Data Factory : l'ingestion et l'orchestration. Des centaines de connecteurs pour faire entrer la donnée, et des pipelines pour enchaîner les traitements.

Data Engineering : l'ingénierie de données à base de Spark, via les Lakehouses et les notebooks. C'est là que se font les transformations lourdes.

Data Warehouse : un entrepôt SQL transactionnel et scalable, pour ceux qui travaillent en T-SQL.

Real-Time Intelligence : le traitement et l'analyse de flux de données en temps réel.

Data Science : l'entraînement et l'exécution de modèles de machine learning, intégrés au reste de la plateforme.

Power BI : la restitution, les rapports et la visualisation, brique historique de Microsoft désormais intégrée nativement.

Tous ces workloads partagent OneLake comme socle commun, et une couche de gouvernance unifiée pour le catalogue, la traçabilité et la sécurité.

Un modèle de capacité, pas de serveurs#

Dernier point qui dépayse quand on vient du monde Azure classique : on ne provisionne pas de serveurs ni de clusters. On provisionne une capacité, c'est-à-dire un pool de puissance de calcul partagé entre tous les workloads.

Sur le papier, ça simplifie les choses : un seul curseur de puissance, une facturation consolidée. En pratique, c'est l'un des sujets les plus délicats de Fabric.

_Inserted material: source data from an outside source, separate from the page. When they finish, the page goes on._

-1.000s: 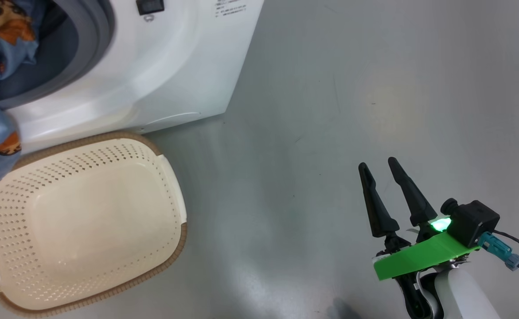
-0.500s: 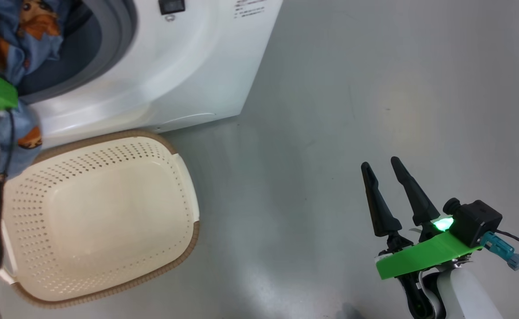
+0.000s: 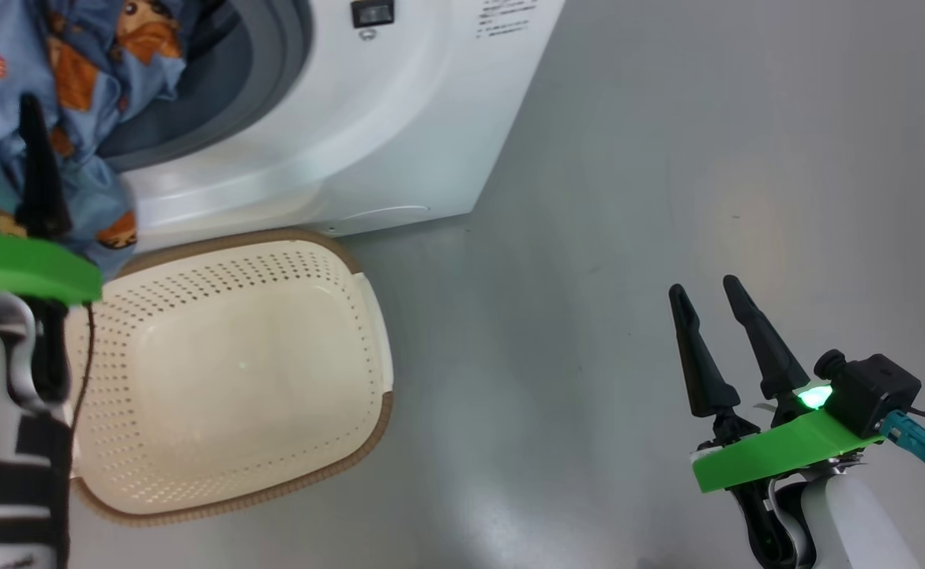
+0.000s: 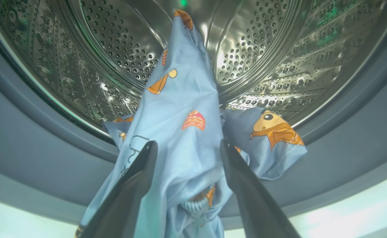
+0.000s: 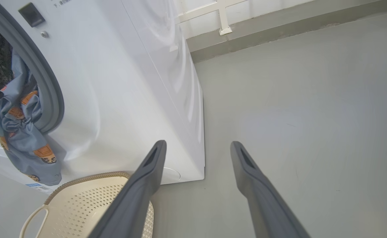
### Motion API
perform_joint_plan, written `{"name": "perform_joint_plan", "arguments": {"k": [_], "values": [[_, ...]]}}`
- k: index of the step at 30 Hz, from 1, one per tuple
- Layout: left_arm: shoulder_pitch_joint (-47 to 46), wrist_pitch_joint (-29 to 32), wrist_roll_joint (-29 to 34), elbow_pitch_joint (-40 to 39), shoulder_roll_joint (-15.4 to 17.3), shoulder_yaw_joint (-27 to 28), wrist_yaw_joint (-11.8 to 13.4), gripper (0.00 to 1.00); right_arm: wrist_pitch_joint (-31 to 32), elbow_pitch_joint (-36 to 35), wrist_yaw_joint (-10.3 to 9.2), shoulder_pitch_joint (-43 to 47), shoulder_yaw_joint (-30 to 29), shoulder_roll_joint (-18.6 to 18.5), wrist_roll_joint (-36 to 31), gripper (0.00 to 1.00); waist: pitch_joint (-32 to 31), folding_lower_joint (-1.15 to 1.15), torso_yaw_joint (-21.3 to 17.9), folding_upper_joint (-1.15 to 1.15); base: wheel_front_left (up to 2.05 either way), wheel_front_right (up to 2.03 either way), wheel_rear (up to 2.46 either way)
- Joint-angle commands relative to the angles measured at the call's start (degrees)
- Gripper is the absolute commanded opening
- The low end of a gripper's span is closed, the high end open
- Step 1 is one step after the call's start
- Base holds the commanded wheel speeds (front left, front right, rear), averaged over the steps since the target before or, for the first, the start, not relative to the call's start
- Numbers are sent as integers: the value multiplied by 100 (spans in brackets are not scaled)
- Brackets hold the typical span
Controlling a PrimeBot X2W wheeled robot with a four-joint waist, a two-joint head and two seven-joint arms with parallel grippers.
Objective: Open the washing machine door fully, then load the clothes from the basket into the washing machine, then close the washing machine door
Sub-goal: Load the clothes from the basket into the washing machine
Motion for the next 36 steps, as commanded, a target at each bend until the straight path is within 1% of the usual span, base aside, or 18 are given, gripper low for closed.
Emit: {"name": "perform_joint_plan", "arguments": {"k": [1, 13, 17, 18, 24, 30, 36], "values": [[232, -29, 38, -247, 177, 201, -9, 100, -27, -134, 9, 89, 84, -32, -68, 100, -42, 0, 84, 0, 0, 0, 0], [1894, -29, 19, -1330, -95, 519, -9, 100, -27, -114, 9, 231, 36, -183, -43, 100, -274, 0, 297, 0, 0, 0, 0], [2457, -29, 66, -1681, -184, 698, -9, 100, -27, -107, 9, 271, 45, -231, -21, 100, -335, 0, 302, 0, 0, 0, 0], [2457, -29, 66, -1681, -184, 698, -9, 100, -27, -107, 9, 271, 45, -231, -21, 100, -335, 0, 302, 0, 0, 0, 0], [3118, -29, 139, -2107, -342, 1023, -9, 100, -27, -73, 9, 275, 105, -280, 8, 100, -418, 0, 268, 0, 0, 0, 0], [3319, -29, 156, -2303, -456, 1120, -9, 100, -27, -70, 9, 284, 117, -320, 27, 100, -445, 0, 268, 0, 0, 0, 0], [3120, -29, 86, -2127, -436, 1018, -9, 100, -27, -91, 9, 260, 126, -317, 10, 100, -375, 0, 258, 0, 0, 0, 0]]}}
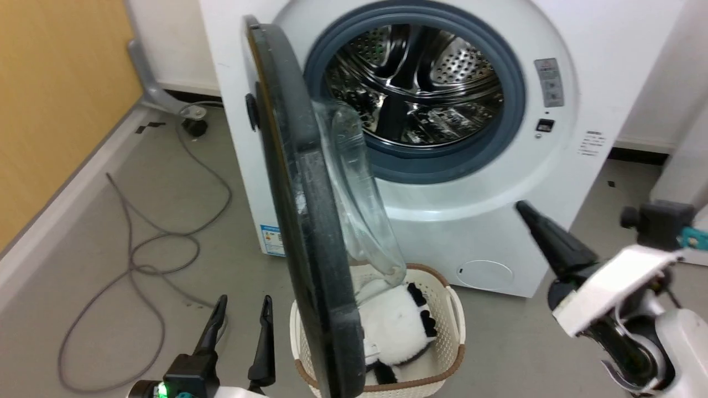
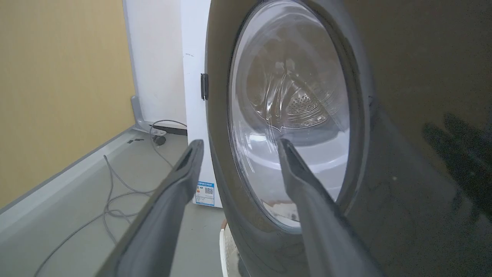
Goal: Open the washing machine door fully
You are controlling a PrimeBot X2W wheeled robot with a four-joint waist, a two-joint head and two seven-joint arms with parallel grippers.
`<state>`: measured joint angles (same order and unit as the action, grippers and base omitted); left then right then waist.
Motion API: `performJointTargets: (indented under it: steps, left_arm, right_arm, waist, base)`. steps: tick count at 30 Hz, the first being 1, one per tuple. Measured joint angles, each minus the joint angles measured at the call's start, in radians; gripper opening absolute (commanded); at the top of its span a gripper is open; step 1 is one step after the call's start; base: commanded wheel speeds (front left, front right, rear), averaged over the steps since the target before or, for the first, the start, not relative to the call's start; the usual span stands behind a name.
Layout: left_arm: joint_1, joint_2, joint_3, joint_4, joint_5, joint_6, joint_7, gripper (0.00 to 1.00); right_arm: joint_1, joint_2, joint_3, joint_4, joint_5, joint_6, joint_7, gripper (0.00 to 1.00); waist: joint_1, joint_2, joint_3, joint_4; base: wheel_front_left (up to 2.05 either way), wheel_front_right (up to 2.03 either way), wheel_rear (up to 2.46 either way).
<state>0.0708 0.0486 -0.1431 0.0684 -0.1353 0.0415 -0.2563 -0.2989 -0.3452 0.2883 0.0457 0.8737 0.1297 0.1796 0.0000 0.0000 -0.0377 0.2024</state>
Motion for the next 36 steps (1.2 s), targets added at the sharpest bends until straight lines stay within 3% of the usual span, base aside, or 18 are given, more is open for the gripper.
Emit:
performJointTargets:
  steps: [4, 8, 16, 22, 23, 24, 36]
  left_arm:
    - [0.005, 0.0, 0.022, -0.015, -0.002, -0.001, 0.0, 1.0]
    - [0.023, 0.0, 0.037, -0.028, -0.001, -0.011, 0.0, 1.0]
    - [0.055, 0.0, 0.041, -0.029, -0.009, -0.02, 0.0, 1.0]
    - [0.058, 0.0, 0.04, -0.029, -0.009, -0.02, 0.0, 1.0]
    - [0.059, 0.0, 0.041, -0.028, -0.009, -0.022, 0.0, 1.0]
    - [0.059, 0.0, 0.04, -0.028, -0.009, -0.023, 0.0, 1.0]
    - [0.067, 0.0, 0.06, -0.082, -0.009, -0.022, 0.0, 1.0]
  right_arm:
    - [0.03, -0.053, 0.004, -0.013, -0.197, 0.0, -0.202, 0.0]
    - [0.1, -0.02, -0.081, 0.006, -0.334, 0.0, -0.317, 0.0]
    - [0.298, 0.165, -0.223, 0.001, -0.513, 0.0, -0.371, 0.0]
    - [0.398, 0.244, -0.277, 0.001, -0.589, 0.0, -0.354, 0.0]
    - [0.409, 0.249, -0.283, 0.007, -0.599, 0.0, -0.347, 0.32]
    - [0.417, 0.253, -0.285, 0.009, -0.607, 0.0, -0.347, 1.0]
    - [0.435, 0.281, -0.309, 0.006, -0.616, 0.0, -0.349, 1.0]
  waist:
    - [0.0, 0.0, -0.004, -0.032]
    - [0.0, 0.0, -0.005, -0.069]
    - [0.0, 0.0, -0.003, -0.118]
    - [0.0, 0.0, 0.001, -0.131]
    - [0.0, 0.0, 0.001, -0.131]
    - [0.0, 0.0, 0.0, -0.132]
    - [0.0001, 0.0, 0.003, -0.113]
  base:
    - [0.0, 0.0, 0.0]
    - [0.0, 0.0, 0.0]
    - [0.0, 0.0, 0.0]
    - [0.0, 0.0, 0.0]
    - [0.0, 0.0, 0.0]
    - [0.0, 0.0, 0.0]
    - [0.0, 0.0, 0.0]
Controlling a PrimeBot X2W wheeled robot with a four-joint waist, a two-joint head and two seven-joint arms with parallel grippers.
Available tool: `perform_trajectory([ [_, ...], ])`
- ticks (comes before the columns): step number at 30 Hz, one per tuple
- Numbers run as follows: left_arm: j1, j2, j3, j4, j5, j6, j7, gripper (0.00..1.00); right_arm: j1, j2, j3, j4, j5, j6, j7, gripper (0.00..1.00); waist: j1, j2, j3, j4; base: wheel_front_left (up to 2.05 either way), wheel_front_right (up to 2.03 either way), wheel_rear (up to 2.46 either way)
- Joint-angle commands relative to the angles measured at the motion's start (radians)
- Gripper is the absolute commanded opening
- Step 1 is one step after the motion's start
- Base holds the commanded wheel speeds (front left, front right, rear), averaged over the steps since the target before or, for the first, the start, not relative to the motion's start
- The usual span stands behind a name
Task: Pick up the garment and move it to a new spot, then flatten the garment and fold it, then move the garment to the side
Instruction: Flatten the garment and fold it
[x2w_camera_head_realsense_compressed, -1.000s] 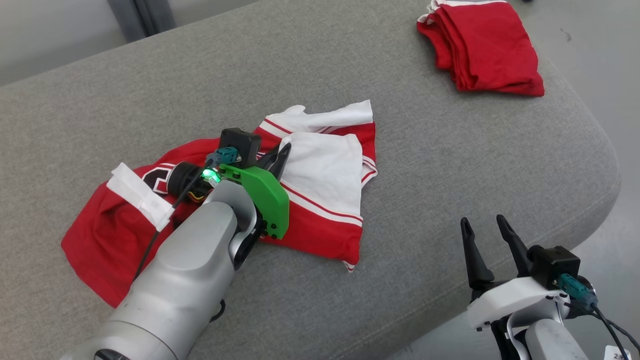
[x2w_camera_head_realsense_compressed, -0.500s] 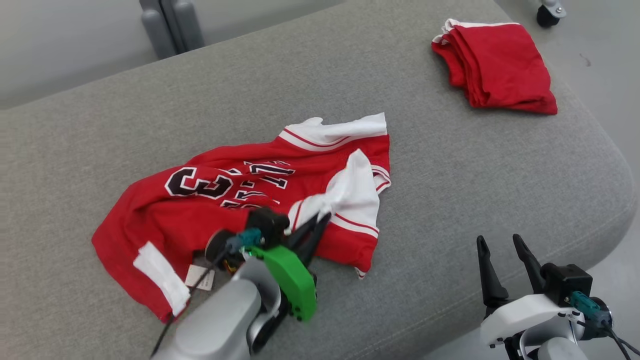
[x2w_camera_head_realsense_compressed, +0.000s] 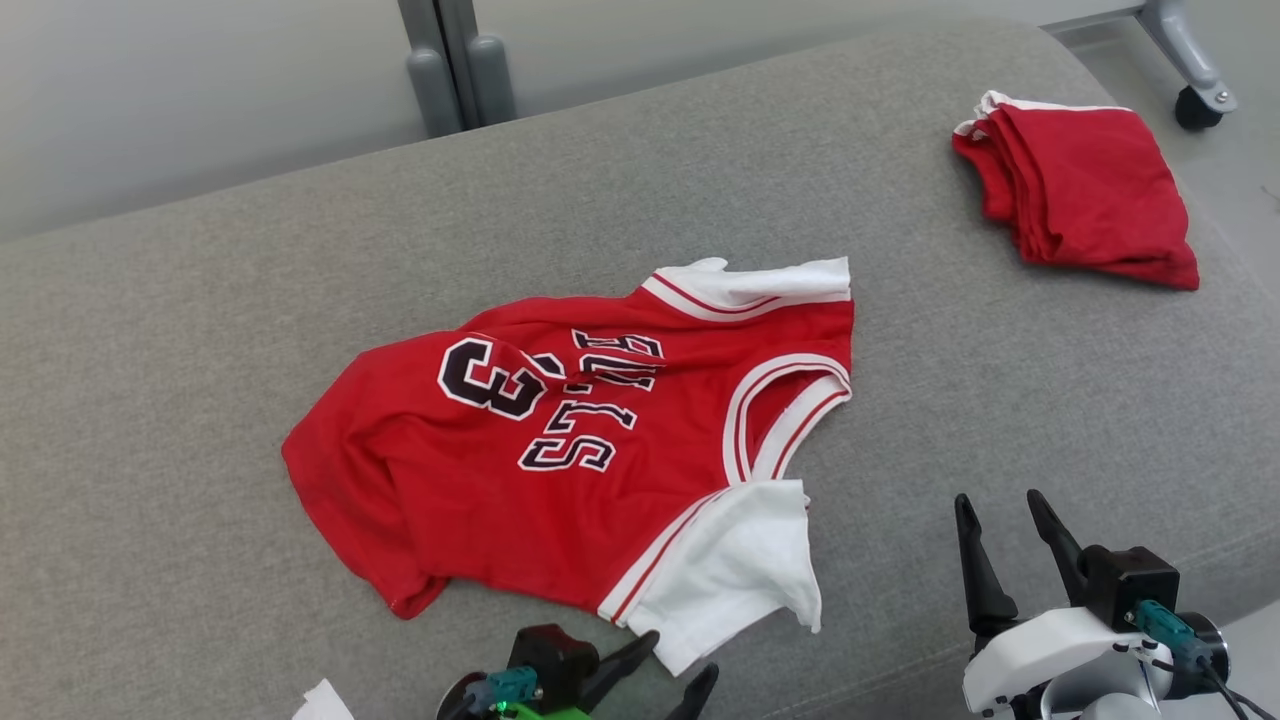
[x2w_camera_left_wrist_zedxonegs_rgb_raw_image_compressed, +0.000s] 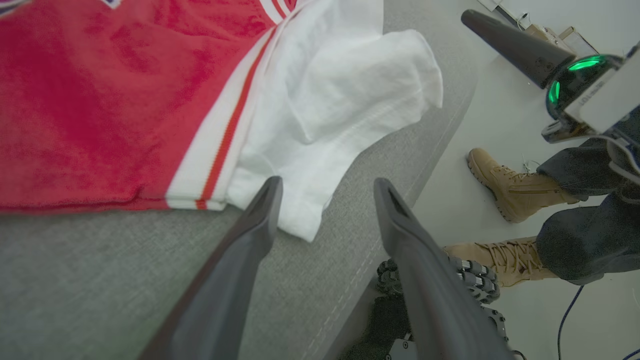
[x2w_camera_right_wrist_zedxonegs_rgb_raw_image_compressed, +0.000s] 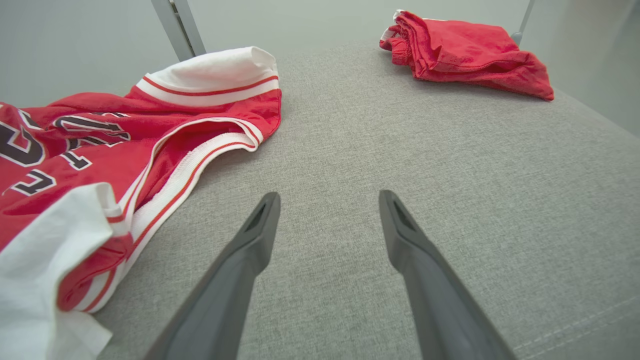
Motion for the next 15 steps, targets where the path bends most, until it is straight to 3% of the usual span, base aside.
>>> perform_trajectory([
  [1, 0.019, 0.001, -0.003, -0.003, 0.000, -0.005, -0.009, 1.00, 0.011, -0.002, -0.003, 0.002, -0.008, -0.002, 0.000, 1.00, 0.0000, 0.0000, -0.019, 0.024, 0.00, 0.00, 0.00],
  [7, 0.073, 0.018, 0.039, -0.026, -0.031, 0.029, -0.050, 1.00, 0.032, -0.002, -0.027, 0.006, -0.023, -0.002, 0.000, 1.00, 0.0000, 0.0000, -0.055, 0.055, 0.00, 0.00, 0.00],
  [15, 0.191, 0.041, 0.239, -0.177, 0.055, 0.160, -0.091, 1.00, 0.074, -0.002, -0.057, -0.021, -0.046, -0.002, 0.000, 1.00, 0.0000, 0.0000, -0.115, 0.113, 0.00, 0.00, 0.00],
])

Le comportement d'une capacité (lissage de la consommation, throttling quand elle sature, partage entre workloads) est loin d'être transparent, et comprendre pourquoi une capacité ralentit ou comment la dimensionner correctement est un vrai sujet, sur lequel beaucoup d'équipes butent.

Ce qu'il faut en retenir#

Fabric n'est pas un nouvel outil de plus. C'est une tentative de réunir toute la chaîne data dans une plateforme unique, autour d'un lac de données partagé. Le progrès est réel par rapport aux anciennes stacks Microsoft, et c'est probablement la plateforme data la plus ambitieuse du marché aujourd'hui.

C'est aussi une plateforme jeune, qui évolue très vite. Ce qui en fait sa force, et parfois sa contrainte.